Caracas, Sep 13 (EFE) .- The president of Venezuela, Nicolás Maduro, appointed the former governor of Aragua state Rodolfo Marco Torres as the new Minister of Water Attention, a service that the president seeks to “strengthen” and guarantee, after years of complaints for shortages, cuts and constant failures in the country.
“I appointed Rodolfo Marco Torres as the new Minister of Popular Power for Water Care. The task is to strengthen the care and preservation of this important natural resource, guaranteeing the access of the Venezuelan people to this vital liquid,” said the president in his twitter account.
On August 27, Torres, who replaces Evelyn Vásquez at the head of the State portfolio, resigned as governor after losing in the primaries of the United Socialist Party of Venezuela (PSUV) where he tried to win for reelection in said post.
Complaints for failures in the drinking water supply have increased in recent years, but the executive vice president, Delcy Rodríguez, assured on Saturday that due to the sanctions imposed by the United States, the European Union and other countries, companies abroad they refuse to sell parts or spare parts for the pumping system to the Government.
“We have shown and we will continue to show each proof of how the criminal blockade has prevented Venezuela from accessing the water pumps.

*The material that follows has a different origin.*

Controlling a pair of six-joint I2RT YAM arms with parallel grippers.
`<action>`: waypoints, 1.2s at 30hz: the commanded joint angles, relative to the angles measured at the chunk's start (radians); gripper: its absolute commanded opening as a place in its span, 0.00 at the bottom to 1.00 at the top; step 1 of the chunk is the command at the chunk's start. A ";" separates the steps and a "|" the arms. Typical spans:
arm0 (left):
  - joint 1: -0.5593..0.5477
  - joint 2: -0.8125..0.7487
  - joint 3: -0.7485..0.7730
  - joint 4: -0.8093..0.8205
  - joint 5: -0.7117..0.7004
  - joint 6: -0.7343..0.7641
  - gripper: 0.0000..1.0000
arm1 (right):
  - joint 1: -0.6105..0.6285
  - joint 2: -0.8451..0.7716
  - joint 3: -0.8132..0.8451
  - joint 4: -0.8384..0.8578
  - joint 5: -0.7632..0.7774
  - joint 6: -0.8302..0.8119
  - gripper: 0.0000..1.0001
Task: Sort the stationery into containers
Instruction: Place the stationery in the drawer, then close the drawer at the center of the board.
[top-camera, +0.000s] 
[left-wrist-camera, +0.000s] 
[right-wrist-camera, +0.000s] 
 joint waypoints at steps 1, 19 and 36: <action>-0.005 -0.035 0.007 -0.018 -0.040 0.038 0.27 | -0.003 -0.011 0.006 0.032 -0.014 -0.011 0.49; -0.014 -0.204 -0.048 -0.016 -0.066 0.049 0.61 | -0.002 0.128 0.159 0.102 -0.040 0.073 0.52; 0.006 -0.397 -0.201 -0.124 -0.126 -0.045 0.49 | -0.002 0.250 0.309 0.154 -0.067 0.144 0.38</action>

In writing they say: ‘we cannot supply parts for the electrical mechanism of the water pumping system due to the sanctions. of the OFAC ‘”, expressed Rodríguez in a tour of the Petare neighborhood, Miranda, broadcast by the state channel VTV.

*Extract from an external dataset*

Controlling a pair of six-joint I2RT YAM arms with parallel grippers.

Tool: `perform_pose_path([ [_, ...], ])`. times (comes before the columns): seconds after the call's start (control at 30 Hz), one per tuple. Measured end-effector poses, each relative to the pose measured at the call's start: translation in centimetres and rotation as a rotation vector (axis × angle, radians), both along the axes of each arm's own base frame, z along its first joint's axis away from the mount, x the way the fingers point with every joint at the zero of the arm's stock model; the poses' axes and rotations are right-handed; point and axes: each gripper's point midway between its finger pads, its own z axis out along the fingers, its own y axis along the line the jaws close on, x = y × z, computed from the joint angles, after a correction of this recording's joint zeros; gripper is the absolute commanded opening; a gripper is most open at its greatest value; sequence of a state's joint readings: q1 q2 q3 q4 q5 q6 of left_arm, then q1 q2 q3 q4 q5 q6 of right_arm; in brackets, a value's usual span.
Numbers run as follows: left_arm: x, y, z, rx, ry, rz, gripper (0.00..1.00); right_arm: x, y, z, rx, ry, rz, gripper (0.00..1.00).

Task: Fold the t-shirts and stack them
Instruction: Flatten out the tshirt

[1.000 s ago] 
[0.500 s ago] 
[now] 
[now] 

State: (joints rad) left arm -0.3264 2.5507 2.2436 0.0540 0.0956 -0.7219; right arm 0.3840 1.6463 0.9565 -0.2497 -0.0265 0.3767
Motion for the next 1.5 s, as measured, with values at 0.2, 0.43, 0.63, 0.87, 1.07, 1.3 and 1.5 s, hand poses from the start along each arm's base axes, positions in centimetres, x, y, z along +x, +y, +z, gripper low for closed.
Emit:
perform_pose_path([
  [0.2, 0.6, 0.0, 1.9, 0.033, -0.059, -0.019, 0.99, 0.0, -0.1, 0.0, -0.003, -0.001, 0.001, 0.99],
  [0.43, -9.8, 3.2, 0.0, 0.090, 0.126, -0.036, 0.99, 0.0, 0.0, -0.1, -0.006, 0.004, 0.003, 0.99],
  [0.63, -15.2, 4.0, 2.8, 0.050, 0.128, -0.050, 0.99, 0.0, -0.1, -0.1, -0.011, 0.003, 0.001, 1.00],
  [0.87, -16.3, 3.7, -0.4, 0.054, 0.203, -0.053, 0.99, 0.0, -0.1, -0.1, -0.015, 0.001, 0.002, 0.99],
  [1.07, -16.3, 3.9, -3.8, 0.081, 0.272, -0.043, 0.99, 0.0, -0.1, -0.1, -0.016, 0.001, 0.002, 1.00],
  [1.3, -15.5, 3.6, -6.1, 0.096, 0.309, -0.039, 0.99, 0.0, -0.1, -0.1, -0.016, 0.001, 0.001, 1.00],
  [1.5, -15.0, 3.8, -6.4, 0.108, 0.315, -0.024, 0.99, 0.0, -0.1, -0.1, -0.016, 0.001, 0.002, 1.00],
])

The Venezuelan opposition denounced on June 15, that more than 90% of Venezuelans do not receive drinking water continuously and that, for more than 20 years, little has been invested to create new water sources or to adapt the facilities of purification.

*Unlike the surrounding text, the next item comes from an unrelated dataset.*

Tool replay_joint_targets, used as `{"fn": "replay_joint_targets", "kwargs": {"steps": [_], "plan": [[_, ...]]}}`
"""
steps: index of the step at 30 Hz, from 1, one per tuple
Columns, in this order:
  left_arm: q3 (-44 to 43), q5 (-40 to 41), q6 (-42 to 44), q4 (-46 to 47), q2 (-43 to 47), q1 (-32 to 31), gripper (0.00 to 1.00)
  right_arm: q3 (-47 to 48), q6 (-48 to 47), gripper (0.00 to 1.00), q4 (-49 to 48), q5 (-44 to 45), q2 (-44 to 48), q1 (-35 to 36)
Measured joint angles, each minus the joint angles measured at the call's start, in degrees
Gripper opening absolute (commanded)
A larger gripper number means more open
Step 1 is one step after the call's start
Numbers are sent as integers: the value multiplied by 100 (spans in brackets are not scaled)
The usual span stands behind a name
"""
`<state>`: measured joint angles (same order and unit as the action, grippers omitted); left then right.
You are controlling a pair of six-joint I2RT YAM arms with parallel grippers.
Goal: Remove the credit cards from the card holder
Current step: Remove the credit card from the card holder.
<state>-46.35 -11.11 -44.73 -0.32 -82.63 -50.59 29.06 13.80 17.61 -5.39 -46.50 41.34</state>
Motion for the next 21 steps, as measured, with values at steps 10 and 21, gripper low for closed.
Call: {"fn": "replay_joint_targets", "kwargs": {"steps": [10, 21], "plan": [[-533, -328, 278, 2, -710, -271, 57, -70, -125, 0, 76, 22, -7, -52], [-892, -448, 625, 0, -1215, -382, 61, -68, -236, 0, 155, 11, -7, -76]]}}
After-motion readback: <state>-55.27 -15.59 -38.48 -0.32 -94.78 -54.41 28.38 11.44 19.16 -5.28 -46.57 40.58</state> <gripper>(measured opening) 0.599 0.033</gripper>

“Unfortunately, the problem of drinking water service in Venezuela continues to gain ground and is exacerbated by the risk that Venezuelans have in the face of the global pandemic of covid-19,” said former opposition deputy Nora Bracho in a statement.
In this sense, he stressed that water “is a human right and the country is far” from guaranteeing it, despite the fact that it is “an essential element to make other prerogatives such as health and food effective.”
The scarce supply of water, both in the cities and in the rural areas, forces many Venezuelans to go to springs to obtain it and thus meet their daily needs for hygiene, health and nutrition.